Speaking at AsianInvestor’s Korea Institutional Investment Forum in Seoul last week, Swarup says it is unprecedented to see so many sizeable countries throughout the emerging-markets world growing so quickly at the same time, reaping the fruits of their governments adopting rule of law and property rights in the 1980s and 1990s.
That growth is under pressure now that the developed world is growing slowly or not at all, and global investor flows have been into DM government bonds. However, Swarup says ultra-low interest rates and graduation of leading emerging markets to investment-grade status has capped the upside in fixed income.
“The upside’s all in equities,” he says, adding that active managers can do well in these inefficient markets thanks to the paucity of company research and current low valuations.
However, investing in EM equities is difficult. EM index volatility is twice that of the S&P 500 Index, and these countries are marred by weak institutions; their move towards rule of law is flawed. They are too often dependent upon commodity prices or exports to the West, making them cyclical plays rather than reliable long-term bets. And corporate governance remains poor, with little to no protection for minority investors such as Fidelity.
Those challenges, however, present ways for active managers to outperform. EMs are diverse, so a one-size-fits-all approach won’t work. An investor can mitigate some volatility by, for example, buying an index of companies in the more globalised export sectors while picking stocks in domestic stories such as healthcare.

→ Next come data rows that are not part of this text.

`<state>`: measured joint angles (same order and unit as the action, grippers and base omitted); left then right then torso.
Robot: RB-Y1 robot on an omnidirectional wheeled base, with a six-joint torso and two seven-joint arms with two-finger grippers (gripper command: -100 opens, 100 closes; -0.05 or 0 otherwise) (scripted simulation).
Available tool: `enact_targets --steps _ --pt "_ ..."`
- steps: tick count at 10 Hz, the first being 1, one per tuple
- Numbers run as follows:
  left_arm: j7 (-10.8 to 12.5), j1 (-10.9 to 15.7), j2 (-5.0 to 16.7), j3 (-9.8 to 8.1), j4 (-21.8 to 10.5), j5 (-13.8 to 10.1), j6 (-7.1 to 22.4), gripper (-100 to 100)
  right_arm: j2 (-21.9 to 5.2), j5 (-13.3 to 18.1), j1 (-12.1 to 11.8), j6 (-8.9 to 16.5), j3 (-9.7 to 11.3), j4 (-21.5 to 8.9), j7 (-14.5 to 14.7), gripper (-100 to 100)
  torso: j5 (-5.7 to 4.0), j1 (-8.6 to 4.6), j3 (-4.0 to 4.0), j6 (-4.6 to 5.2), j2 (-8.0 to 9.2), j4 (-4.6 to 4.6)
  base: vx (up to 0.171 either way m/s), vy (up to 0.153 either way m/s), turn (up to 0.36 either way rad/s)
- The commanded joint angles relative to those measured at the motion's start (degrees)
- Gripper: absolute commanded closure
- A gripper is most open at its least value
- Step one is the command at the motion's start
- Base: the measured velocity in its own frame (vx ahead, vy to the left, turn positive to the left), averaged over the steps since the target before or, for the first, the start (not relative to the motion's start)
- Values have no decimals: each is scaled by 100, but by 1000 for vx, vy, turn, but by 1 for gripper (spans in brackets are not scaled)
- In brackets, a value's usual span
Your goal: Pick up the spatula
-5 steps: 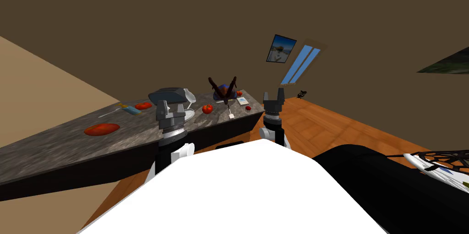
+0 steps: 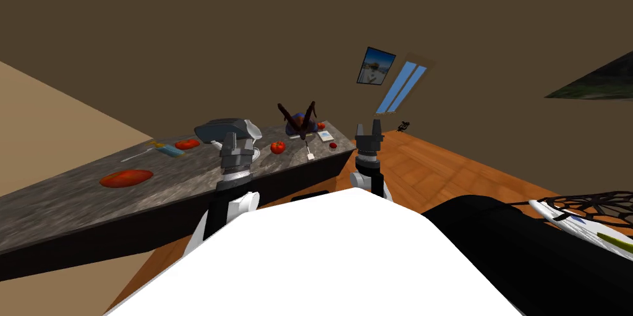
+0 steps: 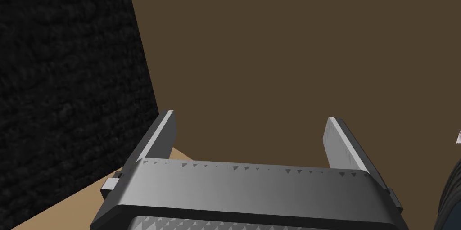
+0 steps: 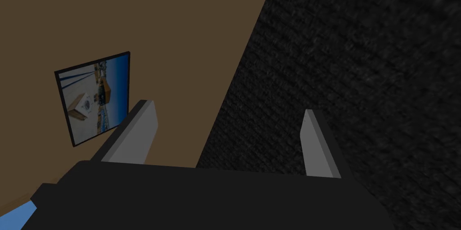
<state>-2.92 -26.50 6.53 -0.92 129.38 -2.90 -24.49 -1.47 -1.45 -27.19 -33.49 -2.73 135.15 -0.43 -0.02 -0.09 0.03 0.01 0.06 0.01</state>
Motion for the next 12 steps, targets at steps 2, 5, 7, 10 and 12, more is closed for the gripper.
enact_targets --steps 2,5,7,10,12 --pt "-77 126 274 25 -3 -136 350 -100 0 0 0 0 0 0 0 0 0 -1 0 1 0 0 -16 -26 -61" --pt "-185 328 643 54 -32 -347 833 -100 0 0 0 0 0 0 0 0 -1 -4 -1 1 -2 0 -11 -32 -71" --pt "-245 436 839 71 -51 -466 1102 -100 0 0 0 0 0 0 0 0 0 0 -2 0 -4 -1 -8 -25 -57" --pt "-377 661 1255 108 -96 -726 1603 -100 0 0 0 0 0 0 0 0 0 1 -2 -2 -3 -1 -8 -28 -70" --pt "-448 774 1473 129 -125 -867 1902 -100 0 0 0 0 0 0 0 0 0 1 -2 -2 -3 -1 -8 -29 -63"
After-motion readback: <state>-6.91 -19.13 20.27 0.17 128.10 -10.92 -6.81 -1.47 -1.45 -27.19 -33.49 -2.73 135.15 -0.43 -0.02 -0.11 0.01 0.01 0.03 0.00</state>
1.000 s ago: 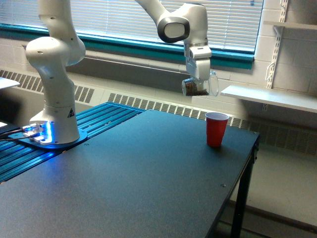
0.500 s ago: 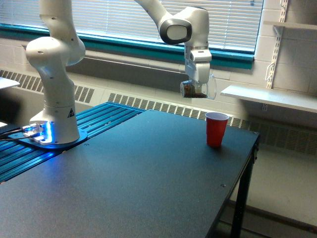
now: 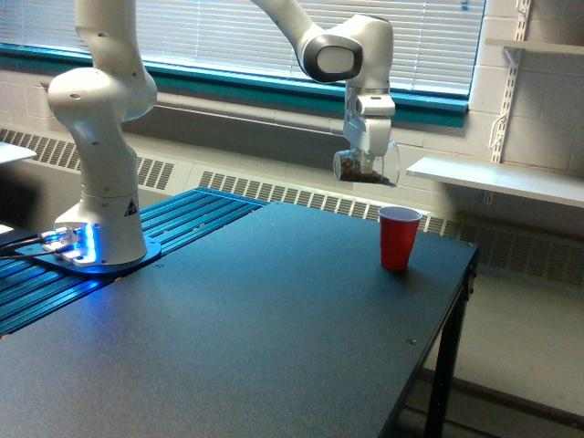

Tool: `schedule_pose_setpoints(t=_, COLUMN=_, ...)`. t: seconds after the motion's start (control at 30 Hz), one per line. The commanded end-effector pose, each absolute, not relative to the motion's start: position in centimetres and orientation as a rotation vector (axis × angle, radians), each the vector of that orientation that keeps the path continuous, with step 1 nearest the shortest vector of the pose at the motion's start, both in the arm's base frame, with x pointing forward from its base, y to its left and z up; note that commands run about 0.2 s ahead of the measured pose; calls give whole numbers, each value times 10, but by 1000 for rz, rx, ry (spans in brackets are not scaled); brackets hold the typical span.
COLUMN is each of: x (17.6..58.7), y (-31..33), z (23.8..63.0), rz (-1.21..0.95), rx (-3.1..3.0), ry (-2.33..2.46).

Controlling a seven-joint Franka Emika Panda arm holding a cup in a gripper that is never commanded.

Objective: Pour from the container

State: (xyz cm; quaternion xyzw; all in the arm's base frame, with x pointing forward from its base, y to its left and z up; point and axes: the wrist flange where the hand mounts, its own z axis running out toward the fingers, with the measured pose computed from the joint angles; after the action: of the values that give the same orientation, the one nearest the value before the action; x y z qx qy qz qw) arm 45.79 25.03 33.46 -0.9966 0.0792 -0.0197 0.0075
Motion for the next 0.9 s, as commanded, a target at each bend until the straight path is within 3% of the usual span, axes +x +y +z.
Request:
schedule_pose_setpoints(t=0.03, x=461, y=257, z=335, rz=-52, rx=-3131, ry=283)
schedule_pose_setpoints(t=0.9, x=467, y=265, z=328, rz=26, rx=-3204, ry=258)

Swarup notes that most markets boast at least a few companies with excellent management, which enjoy a high barrier to entry and a sustainable industry structure. For example, he likes names such as Larsen & Toubro and Tata Group companies in India, which stand out for their quality amid an infrastructure setting prone to corruption. On the other hand, he avoids state-owned enterprises (which, he says, keeps him underweight markets such as Russia).
He also says macro analysis needs to be more specific than just reading newspaper headlines about GDP figures. Some of the macro factors he considers include housing for the US, bank lending for Europe, and, for China, new loans, power usage, exports and new property sales.